Orta Doğu’nun dört atlısının kısa tarihi
Yalnızca son 99 yıldır değil, belki de yaklaşık 999 yıldır millet olarak sık düştüğümüz hatalardan biri; yaşadığımız bu toprakların kadim kültürler açısından merkezi...
Yalnızca son 99 yıldır değil, belki de yaklaşık 999 yıldır millet olarak sık düştüğümüz hatalardan biri; yaşadığımız bu toprakların kadim kültürler açısından merkezi konumunu ve dolayısıyla gizli tarihini yeterince tartışmamaktır.
Hem epey iddialı; hem de mesleğimizin güncellik koşulunu ânında karşılamayan bir cümle oldu farkındayım. Ama iddialı da olsa tezin kanıtlarını sunacağım ve konu giderek öylesine güncelleşecek ki, yazının sonlarında Türkiye'nin, Erdoğan döneminde Mısır, Suriye ve elbette İsrail ile kurduğu/ kuracağı ilişkilerin nicelik ve niteliğinin milletin ne kadar yararına olduğu kendiliğinden ortaya çıkacak.
Türkiye; yalnızca Büyük Selçuklu ve Osmanlı İmparatorluğu üzerinden İslamiyet bağlamında değil, bölgede Roma İmparatorluğu'ndan ilk zamanlarından beri en hareketli ve kontrolü zor azınlık millet olan Yahudilik açısından da ve ayrıca Hrıstiyanlık açısından da merkezi konumda bir ülkedir.

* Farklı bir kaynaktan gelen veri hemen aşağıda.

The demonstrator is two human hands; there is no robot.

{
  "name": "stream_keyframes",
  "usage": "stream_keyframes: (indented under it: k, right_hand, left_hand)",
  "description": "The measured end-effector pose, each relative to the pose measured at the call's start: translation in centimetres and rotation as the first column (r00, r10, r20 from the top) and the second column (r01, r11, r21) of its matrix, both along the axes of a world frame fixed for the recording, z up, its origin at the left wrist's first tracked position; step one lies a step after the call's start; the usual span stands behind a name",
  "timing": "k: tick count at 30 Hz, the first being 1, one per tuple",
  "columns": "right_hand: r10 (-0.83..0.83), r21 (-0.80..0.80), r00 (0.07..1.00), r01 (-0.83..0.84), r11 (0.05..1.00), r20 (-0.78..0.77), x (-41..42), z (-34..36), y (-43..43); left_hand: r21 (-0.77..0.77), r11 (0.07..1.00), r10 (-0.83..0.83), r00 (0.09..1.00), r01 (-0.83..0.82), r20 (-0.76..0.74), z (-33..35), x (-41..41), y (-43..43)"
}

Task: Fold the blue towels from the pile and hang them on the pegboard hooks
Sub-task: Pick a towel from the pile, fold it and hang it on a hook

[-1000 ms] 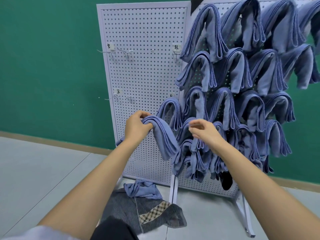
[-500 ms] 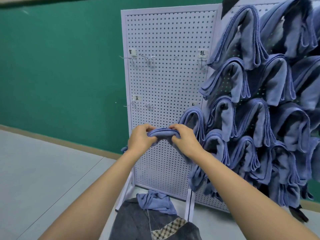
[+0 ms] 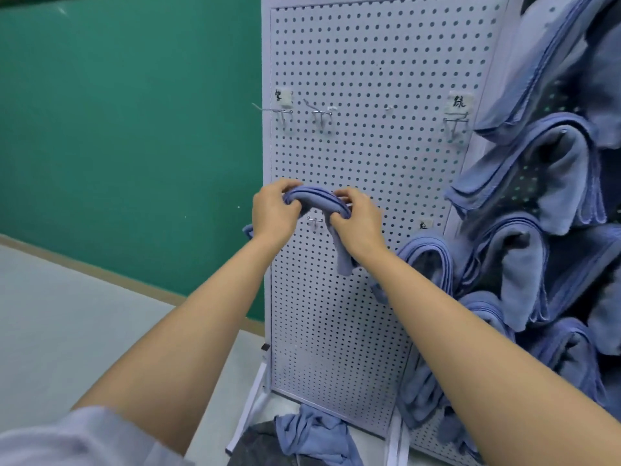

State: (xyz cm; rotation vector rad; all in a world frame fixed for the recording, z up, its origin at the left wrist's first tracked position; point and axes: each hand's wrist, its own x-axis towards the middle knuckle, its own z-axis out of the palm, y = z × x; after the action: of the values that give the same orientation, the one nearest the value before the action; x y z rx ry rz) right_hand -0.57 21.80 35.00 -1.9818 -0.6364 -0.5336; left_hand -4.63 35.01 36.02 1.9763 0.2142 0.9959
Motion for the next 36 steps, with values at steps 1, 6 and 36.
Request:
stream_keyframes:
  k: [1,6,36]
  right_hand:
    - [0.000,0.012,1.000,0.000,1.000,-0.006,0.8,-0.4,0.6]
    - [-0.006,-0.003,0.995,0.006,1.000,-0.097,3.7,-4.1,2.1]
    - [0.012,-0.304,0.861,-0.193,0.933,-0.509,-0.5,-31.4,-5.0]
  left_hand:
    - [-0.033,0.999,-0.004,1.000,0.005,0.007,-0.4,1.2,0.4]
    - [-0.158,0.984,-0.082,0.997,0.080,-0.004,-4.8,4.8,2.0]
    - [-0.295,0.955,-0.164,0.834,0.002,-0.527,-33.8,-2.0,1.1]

Esed/Esad; Mursi/ Sisi, Netenyahu/Peres; Sünni/Nusayri; Müslüman/ Kıpti, Musevi/İsevi ayrımlarını incelerken daha derinden bakmalıyız. Nihayetinde anlatacağımız yer Orta Doğu'dur. Çoğu zaman Osmanlı dönemi de dâhil Batı'ya boynumuz tutulurcasına bakmaktan...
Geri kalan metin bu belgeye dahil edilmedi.